- _EXERCISE BRIEF_
What you return must be every line below that includes the word "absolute".

- _Dataset excerpts_
+++

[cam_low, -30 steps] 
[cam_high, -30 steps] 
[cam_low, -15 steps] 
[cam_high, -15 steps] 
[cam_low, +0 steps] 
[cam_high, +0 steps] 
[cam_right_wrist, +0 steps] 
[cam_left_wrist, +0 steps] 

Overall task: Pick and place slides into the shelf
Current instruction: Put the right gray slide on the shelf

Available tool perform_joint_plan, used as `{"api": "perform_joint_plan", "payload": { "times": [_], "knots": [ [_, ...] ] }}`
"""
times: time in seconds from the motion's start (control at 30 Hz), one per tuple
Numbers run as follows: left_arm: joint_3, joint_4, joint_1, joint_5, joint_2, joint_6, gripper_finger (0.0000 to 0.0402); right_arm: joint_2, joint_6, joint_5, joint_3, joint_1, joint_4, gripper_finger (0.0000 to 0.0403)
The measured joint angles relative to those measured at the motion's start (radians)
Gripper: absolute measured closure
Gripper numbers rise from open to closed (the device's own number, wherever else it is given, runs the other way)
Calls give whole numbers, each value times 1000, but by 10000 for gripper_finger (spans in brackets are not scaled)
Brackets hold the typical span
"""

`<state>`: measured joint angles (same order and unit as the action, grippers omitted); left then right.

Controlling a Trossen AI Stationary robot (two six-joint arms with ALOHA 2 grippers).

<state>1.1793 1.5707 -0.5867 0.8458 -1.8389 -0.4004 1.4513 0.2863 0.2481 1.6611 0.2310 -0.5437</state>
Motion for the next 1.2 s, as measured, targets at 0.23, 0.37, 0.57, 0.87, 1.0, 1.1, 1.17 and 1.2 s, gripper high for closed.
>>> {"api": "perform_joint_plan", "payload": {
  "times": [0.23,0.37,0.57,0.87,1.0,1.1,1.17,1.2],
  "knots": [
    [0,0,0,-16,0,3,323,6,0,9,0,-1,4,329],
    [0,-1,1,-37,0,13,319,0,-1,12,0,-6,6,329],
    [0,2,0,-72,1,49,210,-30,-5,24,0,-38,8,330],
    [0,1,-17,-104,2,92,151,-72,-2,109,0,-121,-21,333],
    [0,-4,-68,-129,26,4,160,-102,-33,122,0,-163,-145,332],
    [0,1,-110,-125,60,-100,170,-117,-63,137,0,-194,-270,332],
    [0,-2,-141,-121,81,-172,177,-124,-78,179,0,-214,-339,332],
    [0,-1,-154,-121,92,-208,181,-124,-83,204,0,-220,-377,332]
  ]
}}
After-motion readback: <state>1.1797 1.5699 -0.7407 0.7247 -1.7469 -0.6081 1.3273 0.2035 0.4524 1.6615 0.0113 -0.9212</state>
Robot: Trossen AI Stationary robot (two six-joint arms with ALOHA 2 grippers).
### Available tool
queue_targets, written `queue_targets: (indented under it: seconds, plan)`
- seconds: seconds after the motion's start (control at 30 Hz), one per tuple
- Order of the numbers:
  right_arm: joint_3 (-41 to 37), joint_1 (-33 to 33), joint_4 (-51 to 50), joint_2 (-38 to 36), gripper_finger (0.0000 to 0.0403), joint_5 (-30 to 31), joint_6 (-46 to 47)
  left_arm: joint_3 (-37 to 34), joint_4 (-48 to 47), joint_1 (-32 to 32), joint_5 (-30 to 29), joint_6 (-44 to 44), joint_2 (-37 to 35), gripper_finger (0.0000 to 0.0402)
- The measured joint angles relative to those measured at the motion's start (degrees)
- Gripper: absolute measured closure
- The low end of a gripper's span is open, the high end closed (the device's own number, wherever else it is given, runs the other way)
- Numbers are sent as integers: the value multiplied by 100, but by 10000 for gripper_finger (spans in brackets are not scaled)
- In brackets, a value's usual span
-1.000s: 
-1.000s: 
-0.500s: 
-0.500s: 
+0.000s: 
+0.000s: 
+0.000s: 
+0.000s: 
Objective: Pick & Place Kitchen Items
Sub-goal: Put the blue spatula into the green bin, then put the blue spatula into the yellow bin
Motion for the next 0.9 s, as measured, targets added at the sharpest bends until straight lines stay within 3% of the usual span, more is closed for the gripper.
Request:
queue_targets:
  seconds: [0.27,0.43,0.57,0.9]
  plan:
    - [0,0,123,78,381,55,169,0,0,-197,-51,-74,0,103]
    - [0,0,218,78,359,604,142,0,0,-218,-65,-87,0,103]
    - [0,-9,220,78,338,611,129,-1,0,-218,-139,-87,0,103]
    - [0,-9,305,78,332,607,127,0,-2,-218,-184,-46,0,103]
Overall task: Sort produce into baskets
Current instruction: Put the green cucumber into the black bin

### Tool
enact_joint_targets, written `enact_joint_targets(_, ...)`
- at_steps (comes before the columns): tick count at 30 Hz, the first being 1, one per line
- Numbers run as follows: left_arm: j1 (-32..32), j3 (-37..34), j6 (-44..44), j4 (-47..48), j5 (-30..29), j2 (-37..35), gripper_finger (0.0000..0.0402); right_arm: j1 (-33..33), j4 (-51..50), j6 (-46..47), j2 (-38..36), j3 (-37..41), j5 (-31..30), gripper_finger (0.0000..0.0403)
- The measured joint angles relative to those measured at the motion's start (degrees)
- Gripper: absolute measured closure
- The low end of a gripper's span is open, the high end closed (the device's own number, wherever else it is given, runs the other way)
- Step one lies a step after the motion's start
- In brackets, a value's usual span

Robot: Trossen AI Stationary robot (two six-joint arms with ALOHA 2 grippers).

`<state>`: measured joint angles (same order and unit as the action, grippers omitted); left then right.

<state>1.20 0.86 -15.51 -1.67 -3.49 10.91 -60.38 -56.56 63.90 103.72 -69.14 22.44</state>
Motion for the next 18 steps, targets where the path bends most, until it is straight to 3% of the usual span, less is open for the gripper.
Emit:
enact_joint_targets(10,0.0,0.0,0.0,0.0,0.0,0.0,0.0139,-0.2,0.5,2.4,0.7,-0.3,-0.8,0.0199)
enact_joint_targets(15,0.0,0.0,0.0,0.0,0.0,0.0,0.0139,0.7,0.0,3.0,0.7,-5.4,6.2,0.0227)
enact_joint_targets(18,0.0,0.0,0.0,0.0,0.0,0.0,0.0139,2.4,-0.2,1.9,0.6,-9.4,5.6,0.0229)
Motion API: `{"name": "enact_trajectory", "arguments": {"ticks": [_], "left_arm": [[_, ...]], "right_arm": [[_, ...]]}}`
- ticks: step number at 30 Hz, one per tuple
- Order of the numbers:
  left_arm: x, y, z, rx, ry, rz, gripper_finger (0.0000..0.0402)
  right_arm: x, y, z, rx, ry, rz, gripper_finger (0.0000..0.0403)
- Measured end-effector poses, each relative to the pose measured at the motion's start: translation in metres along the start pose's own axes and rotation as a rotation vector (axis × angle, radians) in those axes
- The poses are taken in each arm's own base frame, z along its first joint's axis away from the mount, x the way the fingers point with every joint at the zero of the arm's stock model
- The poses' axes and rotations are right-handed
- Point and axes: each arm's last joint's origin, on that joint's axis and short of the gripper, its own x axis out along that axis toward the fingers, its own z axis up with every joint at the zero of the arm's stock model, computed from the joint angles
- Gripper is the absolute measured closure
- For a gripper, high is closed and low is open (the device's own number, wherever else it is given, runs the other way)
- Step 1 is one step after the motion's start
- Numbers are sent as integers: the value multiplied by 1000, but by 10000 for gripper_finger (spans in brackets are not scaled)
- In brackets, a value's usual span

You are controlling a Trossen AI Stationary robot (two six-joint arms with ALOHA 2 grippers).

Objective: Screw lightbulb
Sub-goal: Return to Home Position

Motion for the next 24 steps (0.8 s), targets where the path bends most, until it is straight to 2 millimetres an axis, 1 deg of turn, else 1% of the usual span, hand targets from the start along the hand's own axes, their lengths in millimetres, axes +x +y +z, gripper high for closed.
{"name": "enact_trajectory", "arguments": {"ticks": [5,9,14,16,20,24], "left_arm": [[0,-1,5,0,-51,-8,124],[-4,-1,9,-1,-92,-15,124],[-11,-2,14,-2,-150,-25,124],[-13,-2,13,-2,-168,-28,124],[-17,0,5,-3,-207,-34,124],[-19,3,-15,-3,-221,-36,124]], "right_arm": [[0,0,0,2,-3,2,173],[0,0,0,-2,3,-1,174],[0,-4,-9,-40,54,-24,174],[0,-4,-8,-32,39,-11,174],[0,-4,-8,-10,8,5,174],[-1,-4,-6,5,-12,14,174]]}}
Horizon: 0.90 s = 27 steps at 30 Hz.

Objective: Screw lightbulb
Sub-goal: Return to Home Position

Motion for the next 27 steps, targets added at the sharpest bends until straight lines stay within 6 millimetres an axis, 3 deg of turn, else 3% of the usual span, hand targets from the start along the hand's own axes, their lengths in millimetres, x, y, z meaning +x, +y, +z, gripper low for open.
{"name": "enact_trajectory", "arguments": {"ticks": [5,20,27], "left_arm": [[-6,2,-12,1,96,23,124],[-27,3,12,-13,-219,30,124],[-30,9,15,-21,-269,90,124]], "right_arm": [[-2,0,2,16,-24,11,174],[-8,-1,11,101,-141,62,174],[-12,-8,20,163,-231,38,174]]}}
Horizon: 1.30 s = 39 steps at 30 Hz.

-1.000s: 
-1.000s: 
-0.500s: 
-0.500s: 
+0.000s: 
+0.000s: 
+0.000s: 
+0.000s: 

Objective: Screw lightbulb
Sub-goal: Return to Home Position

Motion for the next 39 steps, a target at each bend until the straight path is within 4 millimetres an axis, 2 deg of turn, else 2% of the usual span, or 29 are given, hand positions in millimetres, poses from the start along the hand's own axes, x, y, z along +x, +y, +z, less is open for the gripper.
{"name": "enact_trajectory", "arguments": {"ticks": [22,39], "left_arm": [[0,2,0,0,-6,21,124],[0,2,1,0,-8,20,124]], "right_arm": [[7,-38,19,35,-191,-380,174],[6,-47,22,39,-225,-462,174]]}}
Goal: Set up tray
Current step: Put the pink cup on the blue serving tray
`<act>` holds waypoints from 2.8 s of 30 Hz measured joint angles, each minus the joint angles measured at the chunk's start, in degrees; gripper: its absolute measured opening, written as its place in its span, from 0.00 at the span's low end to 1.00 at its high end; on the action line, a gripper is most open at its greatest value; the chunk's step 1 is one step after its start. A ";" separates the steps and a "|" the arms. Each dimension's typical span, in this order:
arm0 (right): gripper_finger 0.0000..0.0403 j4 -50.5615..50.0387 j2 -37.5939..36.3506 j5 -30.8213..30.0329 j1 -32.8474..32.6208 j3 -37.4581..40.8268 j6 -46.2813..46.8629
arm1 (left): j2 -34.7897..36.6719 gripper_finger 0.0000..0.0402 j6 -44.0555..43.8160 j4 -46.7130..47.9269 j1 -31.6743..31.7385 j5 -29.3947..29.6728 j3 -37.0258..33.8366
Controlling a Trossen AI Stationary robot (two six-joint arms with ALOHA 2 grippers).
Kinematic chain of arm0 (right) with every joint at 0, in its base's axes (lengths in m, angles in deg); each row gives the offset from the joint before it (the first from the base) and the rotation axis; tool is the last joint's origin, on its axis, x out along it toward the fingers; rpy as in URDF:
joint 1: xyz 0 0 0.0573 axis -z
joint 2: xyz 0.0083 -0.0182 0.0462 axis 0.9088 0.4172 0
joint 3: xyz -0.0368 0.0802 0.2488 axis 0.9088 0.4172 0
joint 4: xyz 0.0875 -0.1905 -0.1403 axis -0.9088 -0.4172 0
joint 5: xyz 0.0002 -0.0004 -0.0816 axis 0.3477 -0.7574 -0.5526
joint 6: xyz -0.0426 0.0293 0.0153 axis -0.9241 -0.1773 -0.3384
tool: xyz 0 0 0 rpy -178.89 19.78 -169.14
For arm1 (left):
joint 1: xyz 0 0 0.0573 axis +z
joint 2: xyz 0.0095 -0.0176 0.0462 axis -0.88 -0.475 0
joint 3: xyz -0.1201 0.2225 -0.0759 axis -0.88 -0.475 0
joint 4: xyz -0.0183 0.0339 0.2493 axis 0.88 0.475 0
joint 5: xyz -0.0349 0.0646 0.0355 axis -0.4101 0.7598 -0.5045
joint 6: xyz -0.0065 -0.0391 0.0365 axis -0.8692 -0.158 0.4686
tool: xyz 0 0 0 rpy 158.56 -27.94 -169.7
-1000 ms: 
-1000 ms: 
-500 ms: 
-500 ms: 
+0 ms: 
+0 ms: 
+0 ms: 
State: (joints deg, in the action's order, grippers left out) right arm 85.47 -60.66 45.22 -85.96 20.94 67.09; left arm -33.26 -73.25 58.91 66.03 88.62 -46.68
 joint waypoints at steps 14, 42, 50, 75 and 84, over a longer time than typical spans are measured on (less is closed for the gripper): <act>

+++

- _SOLUTION TO THIS PROBLEM_
Gripper: absolute measured closure
- Gripper: absolute measured closure
- Gripper: absolute measured closure
- Gripper is the absolute measured closure
`<act>` holds waypoints from 2.8 s of 30 Hz measured joint angles, each minus the joint angles measured at the chunk's start, in degrees; gripper: its absolute measured opening, written as its place in its span, from 0.00 at the span's low end to 1.00 at its high end; on the action line, a gripper is most open at its greatest value; the chunk's step 1 is one step after its start. A ";" separates the steps and a "|" the arms. Each dimension's typical span, in this order:

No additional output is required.